Les souffles chez Georges Nadra

par Guy SIOU-DURAND, sociologue, critique d'art et commissaire indépendant

 

Des paysages en mouvance

Certains paysages de dunes dans le désert changent constamment sous les souffles incessants des grands vents. C’est peut-être l’origine mythique des gestes et des textures, de la piction en espaces et matières, en couleurs et lumières chez Georges Nadra.

 

L’engouement du tableau à faire

Et il est ici question des regards de l’Autre qui complètent le tableau.
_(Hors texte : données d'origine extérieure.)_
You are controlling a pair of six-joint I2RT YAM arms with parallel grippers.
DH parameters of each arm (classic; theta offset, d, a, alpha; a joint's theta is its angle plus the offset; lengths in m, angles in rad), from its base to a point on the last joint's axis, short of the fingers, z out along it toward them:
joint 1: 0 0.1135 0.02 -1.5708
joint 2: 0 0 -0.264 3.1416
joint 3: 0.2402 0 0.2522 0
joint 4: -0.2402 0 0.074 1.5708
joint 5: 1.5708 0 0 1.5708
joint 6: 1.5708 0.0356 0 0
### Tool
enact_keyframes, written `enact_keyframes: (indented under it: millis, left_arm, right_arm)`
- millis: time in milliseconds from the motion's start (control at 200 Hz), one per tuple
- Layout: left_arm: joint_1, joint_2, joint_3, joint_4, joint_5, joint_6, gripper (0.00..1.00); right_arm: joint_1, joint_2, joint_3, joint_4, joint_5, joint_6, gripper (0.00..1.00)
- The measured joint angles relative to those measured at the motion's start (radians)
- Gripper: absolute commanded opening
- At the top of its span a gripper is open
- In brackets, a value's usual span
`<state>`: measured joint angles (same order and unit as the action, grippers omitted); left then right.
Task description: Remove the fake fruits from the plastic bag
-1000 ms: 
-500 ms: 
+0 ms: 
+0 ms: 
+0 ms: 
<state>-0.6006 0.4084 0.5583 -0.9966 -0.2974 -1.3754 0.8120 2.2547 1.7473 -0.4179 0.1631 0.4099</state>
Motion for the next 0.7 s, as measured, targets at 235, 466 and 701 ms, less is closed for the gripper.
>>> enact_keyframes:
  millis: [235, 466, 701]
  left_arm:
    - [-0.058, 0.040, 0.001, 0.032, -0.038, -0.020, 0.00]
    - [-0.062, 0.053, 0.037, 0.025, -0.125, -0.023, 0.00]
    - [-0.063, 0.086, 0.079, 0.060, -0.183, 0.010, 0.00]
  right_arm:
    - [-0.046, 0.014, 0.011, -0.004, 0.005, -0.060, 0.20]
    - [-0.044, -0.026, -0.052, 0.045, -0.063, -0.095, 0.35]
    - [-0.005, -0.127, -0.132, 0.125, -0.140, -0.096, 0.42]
Cet énoncé, décisif pour l’histoire de l’art contemporain, de Marcel Duchamp à sa célèbre conférence américaine (Houston, 1954) hante-t-elle le peintre, tous les peintres ?

 

Ou bien est-ce à l’inverse, une attitude existentielle, plaçant l’égotisme de l’artiste en situation de résistance contre l’unidimensionnalité des sociétés actuelles comme l’énonce Nicolas Bourriaud en écrivant « l’histoire de la modernité picturale est celle de l’individualisation de tous les principes, de l’accomodation de toutes les valeurs à des dimensions personnelles, de la transformation de tous les grands récits collectifs en mythologies singulières » (Nicolas Bourriaud, Formes de vie, L’art moderne et l’invention de soi (Denoël, 1999, p. 180)

 

Le vertige américain

Les récents séjours québécois du peintre (Baie-Saint-Paul en 1997 au Symposium de peinture Espace/Mémoire, Montréal en 1998 à la Galerie Han Art Contemporain et Québec en 1999, Trèves à la Galerie des arts visuels de l’Université Laval) sont, me semble-t-il prémonitoire d’une nouvelle production à la jonction de ses délires intimes et de l’apport des regardeurs.

 

Ce passage nord-américain inocule le vertige des grands espaces et des mouvances à sa peinture. Jusque là reconnue pour son intrigante matérialité, ce que Muriel Carbonnet a appelé « la puissance d’ordre des forces lorsqu’elles épousent la matière » (Exposition Georges Nadra Une certaine idée de la matière, Champfleuri, Champagne en Mont d’Or, novembre 1998), la peinture de Georges Nadra flirte avec les ondes et l’espace.

 

Sous l’effet pourrait-on penser d’une bourrasque nordique, les peintures de Nadra « s’installe » dans l’espace. Leur matérialité s’allège au profit de stratégies picturales qui vont à la rencontre des gens présents. L’exposition les enveloppent de tableaux en suspension comme ce fut le cas à Baie Saint-Paul, ou qui se métamorphosent en ondes sonores comme à Québec.

 

Saisies entre la brise et l’ouragan, ces extrêmes entre la caresse et la violence, ses peintures-matières non seulement frôlent les surfaces de la terre dont elles extirpent des imaginaires, mais encore elles font frissonner l’épiderme des humains.

 

Le regardeur, si cher à Duchamp et à ses épigones de l’art dématérialisé (land art, body art, happening et in situ), entre alors dans la peinture. Georges Nadra en fait lui-même son espace vital. Il devient, à la différence d’un Yves Klein qui orchestrait la théâtralité performative de ses monochromes, le corps en mouvement dans des structures « polyptiques » (Le Bateau Lavoir, exposition Polyptiques à la Chapelle du Carmel, Chalon-sur-Saône, mai 1999). Puis les fameux quadrillages qui, au contraire des logiques rationalistes, sous-tendent, transperce et désorganise sa matière peinte, deviennent des sites gestuels.

 

Séjourner dans la peinture

Les mytères conviviaux des continents africains – je pense à l’atelier du Bateau Lavoir où Picasso a peint les Demoiselles d’Avignon imbibé de l’énergie taboue des masques des premiers « magiciens de la Terre », et les frissons nord américains de l’invention de soi – j’imagine en surplus l’Amérique du Nord d’un Riopelle hanté par le gibier lumineux, se fusionnent poétiquement. Europe et Amérique, installation et performance dramatisent désormais les souffles opaques des peintures de Georges Nadra. Il m’écrit : « J’ai presque envie de vivre dedans, je l’ai fait d’ailleurs pour quelques moments…cela m’a permis de transmettre à l’œuvre son espace vital et de mieux la tracer. Ma peinture est liée essentiellement à la peau. Peau/Terre. Terre/Peau ».

 

La peinture des signes

Georges Nadra vit et nous convie à vivre le tourbillon et les vertiges d’œuvres qui deviennent de plus en plus des « architextures » picturales. Comme quoi les réflexions de Roland Barthes sur la zone inconnue liant piction et scription liant l’appel des sens au sens de l’art, trouvent ici matières à regards intenses.